In a case factually similar to that of Dinkins, this Circuit considered this issue in the case of United States v. Simpson, 979 F.2d 1282 (8th Cir. 1992) (reversed on other grounds.) In Simpson, the defendant was the getaway driver for her co-defendant in their plan to rob a bank. Simpson had been charged with bank robbery and aiding and abetting a § 924(c) charge. The facts disclosed that Simpson did not possess the firearm used in the robbery of the bank, only her boyfriend co-defendant did. Dinkins makes exactly the same argument. The Eighth Circuit disposed of Simpson's arguments, as follows:

First, the aider and abettor statute, 18 U.S.C. § 2, clearly states that the actions of the aider and abettor become those of a principal violation. Second, 18 U.S.C. § 924(c) explicitly states that one convicted as a principal of using a firearm to commit a violent crime may be punished both for the underlying crime and the § 924(c) charge. Because the actions of the principal here involve use of a gun falling within § 924(c)'s prohibitions, as aider and abettor, chargeable as a principal, is also clearly liable for the use of the gun.
18 U.S.C. § 2 provides that one who "aids, abets, counsels, commands, induces or procures" a crime against the United States "is punishable as a principal."
...
Under § 2, the acts of the principal become the those of the aider and abettor as a matter of law.
...
Here, Mark Grotte robbed a bank using a firearm. Simpson's conduct was integral to the crime. She provided the transportation and the means of concealment. Simpson also knew that Grotte possessed a firearm and planned to use it in committing the robbery. Because Simpson's actions aided the commission of the armed bank robbery, Grotte's actions, and his gun, became hers in the eyes of the law.

Simpson, 979 F.2d at 1285.

Another case allowing a getaway driver to be convicted of a § 924(c) charge where they did not actually handle a firearm is United States v. Archie, 656 F.2d 1253, 1259 (8th Cir. 1981).

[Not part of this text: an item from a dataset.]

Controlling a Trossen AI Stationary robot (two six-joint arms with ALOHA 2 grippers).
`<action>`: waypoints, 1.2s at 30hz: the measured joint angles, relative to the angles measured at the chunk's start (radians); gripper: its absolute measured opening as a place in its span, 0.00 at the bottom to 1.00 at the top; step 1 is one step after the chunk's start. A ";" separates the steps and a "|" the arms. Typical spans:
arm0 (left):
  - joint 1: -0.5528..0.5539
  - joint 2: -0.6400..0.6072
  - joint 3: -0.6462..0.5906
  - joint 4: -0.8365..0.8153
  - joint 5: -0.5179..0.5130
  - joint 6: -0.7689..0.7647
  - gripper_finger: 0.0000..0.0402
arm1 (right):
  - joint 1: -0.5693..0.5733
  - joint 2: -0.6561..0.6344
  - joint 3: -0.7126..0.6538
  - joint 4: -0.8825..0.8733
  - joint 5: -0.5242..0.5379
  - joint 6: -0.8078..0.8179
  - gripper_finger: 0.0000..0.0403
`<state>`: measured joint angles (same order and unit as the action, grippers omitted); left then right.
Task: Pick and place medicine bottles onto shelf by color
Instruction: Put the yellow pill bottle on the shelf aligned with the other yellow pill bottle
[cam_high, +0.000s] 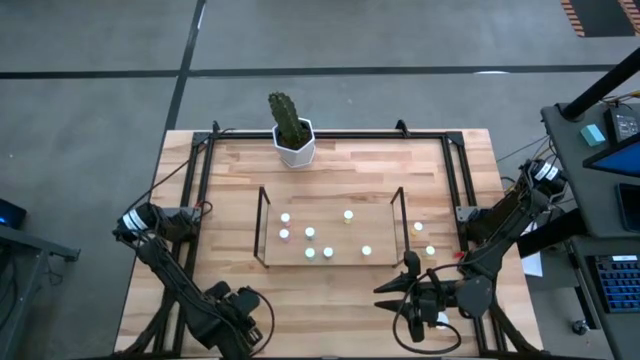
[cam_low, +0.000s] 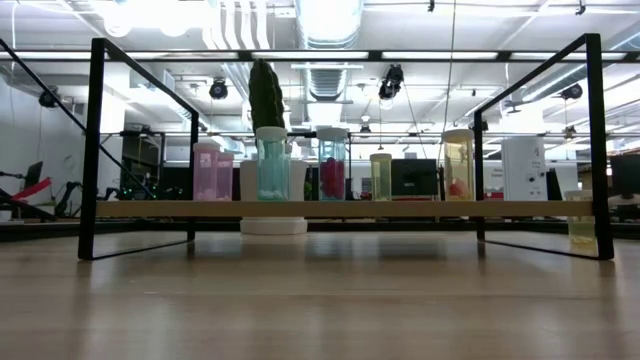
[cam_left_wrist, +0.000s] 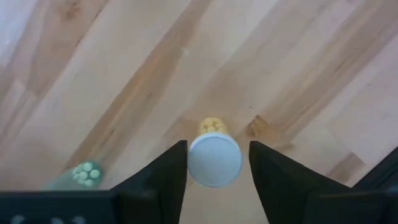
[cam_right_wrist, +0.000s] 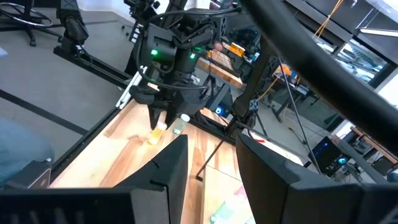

When Dinkins pled guilty to her charges, she was informed as to the elements of each charge. Her written Plea Agreement contained the following elements that the Government would have had to prove if Dinkins had requested a trial:

One, aided and abetted by others, the defendant committed the crime of Interference With Commerce by Threat or Violence;
Two, the defendant knowingly possessed or knew that others that she aided and abetted knowingly possessed a firearm in furtherance of that crime; and
Three, the firearm was brandished during the commission of the crime of Interference With Commerce by Threat or Violence.

Dinkins knew full well, before she pled guilty, (1) that she could be found guilty of this crime if her co-conspirators possessed a firearm in furtherance of the crime and (2) that she could be found guilty even if she did not actually handle the gun in question. Dinkins cannot claim that she was unaware of the Government's burden of proof. Dinkins cannot deny that she admitted that she knew that Darryl House was going to use the gun in committing the crime and that she knew his intended use of the handgun before the crime was committed. Her written Plea Agreement contains exactly those factual representations. Dinkins admitted those facts as well as that she committed each and every element of that charge.

In short, Dinkins was convicted of Aiding and Abetting the Possession of a Firearm in Furtherance of a Crime of Violence as charged in § 924(c) because she was factually guilty of that charge. Dinkins is mistaken as to whether the Government was required to prove that she actually held a firearm in order to convict her of that charge.

CONCLUSION

For the foregoing reasons, this Court denies Dinkins' § 2255 petition, without a hearing.

IT IS FURTHER ORDERED this Court will not issue a certificate of appealability because Dinkins has not made a substantial showing of the denial of a federal constitutional right.